The Apache tribe is noted among Native Americans for the bravery with which they initially faced the arrival of the “white man.”
As a nomadic group of people, the Apache were the first of the tribespeople to master horse riding, according to legend. They snaked through Alaska and Canada, and down into North America.
The Apache eventually reached the southern part of the continent’s plateau, then split into two large groups. If there was a border of sorts between the groups, it was the Rio Grande.
At the dawn of the 18th century, Apache Native Americans largely populated the vast plains of Kansas. While they grew beans and other crops, the Apache’s favorite dish was buffalo meat.

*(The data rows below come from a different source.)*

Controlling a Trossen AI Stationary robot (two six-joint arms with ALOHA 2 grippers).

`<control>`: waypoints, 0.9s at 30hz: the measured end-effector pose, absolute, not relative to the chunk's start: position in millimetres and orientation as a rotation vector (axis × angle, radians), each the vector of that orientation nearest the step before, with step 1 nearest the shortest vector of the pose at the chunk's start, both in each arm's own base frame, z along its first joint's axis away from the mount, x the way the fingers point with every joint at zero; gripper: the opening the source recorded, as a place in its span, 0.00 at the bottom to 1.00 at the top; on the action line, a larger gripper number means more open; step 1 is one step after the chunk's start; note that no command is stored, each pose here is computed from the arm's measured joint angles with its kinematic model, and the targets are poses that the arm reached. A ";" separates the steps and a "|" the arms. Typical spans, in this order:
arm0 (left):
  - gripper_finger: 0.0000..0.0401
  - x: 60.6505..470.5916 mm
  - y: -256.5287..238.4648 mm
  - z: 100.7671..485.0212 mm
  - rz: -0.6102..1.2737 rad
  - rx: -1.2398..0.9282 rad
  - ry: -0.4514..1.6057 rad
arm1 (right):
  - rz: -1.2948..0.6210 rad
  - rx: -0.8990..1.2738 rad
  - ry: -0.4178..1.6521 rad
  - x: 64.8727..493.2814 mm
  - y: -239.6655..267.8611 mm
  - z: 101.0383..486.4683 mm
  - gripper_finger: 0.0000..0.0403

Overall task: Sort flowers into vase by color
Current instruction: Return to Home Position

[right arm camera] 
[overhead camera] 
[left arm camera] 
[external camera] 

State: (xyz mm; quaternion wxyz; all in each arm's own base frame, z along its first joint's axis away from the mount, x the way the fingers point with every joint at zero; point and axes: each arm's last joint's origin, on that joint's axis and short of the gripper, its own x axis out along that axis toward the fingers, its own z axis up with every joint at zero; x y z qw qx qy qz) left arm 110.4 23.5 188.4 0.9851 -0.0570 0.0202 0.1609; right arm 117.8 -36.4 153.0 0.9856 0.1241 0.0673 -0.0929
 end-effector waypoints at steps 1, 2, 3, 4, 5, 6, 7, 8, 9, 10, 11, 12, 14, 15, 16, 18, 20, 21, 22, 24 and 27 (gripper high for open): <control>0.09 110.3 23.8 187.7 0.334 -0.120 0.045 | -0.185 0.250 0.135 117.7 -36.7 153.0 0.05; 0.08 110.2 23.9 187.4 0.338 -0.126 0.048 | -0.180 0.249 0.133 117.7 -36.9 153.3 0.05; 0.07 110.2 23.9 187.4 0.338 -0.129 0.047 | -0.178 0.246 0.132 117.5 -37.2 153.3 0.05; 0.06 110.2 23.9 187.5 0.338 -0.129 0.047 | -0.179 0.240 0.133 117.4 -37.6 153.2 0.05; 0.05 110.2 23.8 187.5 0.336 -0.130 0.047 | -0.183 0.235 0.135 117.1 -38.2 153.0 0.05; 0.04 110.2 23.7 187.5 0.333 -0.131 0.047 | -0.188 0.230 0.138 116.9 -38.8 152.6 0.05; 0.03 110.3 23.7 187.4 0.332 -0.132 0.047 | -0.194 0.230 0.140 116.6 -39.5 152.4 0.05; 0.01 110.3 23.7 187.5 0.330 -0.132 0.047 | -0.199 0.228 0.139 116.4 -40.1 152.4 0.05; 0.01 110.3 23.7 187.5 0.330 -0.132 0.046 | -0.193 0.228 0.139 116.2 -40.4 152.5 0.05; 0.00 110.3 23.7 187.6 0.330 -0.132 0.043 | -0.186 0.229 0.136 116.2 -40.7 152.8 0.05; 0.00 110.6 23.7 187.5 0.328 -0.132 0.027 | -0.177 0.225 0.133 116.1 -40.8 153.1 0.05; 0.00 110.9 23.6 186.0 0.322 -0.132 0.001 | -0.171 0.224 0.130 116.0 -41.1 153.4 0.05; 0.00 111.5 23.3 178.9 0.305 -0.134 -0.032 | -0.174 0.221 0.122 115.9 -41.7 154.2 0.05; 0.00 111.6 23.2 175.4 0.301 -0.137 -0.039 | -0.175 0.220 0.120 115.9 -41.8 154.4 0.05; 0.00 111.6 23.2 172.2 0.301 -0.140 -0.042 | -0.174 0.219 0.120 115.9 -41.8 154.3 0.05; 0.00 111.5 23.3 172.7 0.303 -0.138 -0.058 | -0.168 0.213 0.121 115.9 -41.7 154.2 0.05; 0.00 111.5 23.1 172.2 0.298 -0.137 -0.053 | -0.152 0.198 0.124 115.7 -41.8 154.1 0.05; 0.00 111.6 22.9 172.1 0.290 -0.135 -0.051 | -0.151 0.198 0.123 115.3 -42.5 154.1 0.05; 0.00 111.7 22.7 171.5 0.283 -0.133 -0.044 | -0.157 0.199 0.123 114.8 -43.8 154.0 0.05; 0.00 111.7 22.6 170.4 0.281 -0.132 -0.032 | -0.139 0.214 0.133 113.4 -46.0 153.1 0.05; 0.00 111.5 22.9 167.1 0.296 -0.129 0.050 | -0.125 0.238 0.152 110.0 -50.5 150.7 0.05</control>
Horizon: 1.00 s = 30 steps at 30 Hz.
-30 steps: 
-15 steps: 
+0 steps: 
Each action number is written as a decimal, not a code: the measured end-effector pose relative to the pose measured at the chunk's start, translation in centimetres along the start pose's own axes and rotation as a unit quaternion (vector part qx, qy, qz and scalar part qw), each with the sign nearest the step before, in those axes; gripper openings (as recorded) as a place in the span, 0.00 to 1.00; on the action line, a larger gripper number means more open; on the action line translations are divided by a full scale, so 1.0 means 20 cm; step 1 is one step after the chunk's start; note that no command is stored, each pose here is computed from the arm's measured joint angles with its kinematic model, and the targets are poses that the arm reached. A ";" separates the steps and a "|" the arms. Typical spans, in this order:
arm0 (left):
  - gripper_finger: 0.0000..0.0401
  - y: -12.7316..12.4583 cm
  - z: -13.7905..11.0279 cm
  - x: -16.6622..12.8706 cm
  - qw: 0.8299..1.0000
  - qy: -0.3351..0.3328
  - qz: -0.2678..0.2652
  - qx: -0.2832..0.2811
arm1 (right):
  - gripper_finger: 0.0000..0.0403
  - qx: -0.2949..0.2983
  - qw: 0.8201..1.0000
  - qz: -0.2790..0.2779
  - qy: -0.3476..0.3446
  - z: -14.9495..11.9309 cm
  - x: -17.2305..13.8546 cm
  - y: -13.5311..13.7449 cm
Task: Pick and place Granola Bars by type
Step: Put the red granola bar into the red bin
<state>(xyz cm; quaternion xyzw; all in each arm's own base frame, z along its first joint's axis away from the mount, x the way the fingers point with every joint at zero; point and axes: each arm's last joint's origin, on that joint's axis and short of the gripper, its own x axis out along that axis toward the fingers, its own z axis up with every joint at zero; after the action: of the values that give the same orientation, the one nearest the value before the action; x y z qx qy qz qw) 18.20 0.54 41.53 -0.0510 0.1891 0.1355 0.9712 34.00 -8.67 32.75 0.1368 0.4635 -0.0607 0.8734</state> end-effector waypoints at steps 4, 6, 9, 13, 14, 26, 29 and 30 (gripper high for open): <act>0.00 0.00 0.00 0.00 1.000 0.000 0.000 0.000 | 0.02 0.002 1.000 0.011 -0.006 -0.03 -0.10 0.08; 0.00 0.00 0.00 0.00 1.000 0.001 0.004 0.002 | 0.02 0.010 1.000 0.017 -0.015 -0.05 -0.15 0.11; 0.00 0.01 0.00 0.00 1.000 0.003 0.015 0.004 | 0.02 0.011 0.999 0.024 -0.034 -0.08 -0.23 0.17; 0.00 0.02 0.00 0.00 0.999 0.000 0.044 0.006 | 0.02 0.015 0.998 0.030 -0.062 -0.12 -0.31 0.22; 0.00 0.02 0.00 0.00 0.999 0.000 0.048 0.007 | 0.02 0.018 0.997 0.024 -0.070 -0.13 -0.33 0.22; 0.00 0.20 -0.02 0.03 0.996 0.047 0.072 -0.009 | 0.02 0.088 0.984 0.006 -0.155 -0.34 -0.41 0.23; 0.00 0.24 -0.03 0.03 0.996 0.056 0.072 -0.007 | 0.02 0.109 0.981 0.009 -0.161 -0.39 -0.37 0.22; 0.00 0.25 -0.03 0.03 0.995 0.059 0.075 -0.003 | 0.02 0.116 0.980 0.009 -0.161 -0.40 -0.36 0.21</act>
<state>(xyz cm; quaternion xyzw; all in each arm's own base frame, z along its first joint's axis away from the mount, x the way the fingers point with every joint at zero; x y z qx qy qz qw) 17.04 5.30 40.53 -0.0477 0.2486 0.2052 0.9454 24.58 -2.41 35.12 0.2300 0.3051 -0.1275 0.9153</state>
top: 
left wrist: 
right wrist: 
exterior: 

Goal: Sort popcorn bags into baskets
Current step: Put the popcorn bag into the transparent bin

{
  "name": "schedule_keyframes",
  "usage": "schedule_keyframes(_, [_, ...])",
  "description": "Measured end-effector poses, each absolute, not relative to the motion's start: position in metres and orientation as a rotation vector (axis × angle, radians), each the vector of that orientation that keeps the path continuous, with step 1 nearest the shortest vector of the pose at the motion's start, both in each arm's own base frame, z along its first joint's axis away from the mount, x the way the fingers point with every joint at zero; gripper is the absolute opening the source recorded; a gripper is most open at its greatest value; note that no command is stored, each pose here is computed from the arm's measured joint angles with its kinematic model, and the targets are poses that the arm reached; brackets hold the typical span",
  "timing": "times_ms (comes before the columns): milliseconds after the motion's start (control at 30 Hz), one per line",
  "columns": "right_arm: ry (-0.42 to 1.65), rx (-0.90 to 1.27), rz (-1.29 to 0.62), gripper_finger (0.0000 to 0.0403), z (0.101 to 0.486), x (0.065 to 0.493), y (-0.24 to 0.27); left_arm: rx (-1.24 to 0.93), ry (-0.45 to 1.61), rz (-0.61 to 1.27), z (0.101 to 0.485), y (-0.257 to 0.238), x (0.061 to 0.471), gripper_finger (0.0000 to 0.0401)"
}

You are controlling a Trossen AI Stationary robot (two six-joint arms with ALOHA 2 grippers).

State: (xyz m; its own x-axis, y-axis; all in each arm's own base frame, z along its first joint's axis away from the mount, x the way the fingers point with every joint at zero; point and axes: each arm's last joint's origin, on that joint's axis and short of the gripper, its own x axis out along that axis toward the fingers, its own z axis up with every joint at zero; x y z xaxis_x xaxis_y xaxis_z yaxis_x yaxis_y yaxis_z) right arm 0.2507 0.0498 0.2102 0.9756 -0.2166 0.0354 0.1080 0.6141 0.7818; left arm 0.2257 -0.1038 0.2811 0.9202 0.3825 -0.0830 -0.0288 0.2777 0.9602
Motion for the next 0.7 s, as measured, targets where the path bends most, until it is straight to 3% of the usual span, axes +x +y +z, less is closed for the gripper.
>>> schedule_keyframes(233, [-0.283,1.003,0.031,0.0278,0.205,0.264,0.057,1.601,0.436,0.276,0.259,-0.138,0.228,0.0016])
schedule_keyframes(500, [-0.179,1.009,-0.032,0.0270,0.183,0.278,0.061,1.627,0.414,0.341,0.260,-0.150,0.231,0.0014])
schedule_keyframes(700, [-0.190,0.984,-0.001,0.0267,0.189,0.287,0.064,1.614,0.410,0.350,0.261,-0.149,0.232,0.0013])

The tribespeople also used the animal’s skin to manufacture garments.
When the Apache were on the move, they rested in temporary homes called teepee’s, easily movable, particularly in times of some serious buffalo-hunting. They were constructed with long poles and buffalo hide.
The wikiups, also known as wigwams, were the Apaches’ more durable homes. Tree saplings were used to form the dome of the wigwam structure, and natural materials like tree bark was used to cover the small but comfortable home.
The Apache outfits in the portraits were frequently made of leather. Men opted for loincloths and shirts, while women wore dresses made of buckskin. Leather moccasins were the most common footwear, especially among men.
Clothing would be decorated with vegetable-pigment paints, beads and feathers. Strings of beads made from materials such as turquoise and jet, as well as shells and seeds, were worn in abundance by Apache women as bracelets, necklaces and chokers. Other jewelry included stitched or woven necklaces, pouches, and hair ornaments.
Despite their being more military-minded than some other Native American tribes, over time the Apache lost the lands they traditionally held. The Apaches’ first clashes were with the Spaniards, then with the U.S. government–both exhausting and costly.
Though for a brief period during the 18th century they lived in peace with the newcomers on the continent, things took a turn as their assets became subject to perpetual raiding, and their people were murdered.
The population significantly shrank over time, and the last of the great warriors who led the Apache into battle were eventually taken as prisoners. As of the 21st century, it is believed that descendants of this fierce Native American peoples number about 100,000.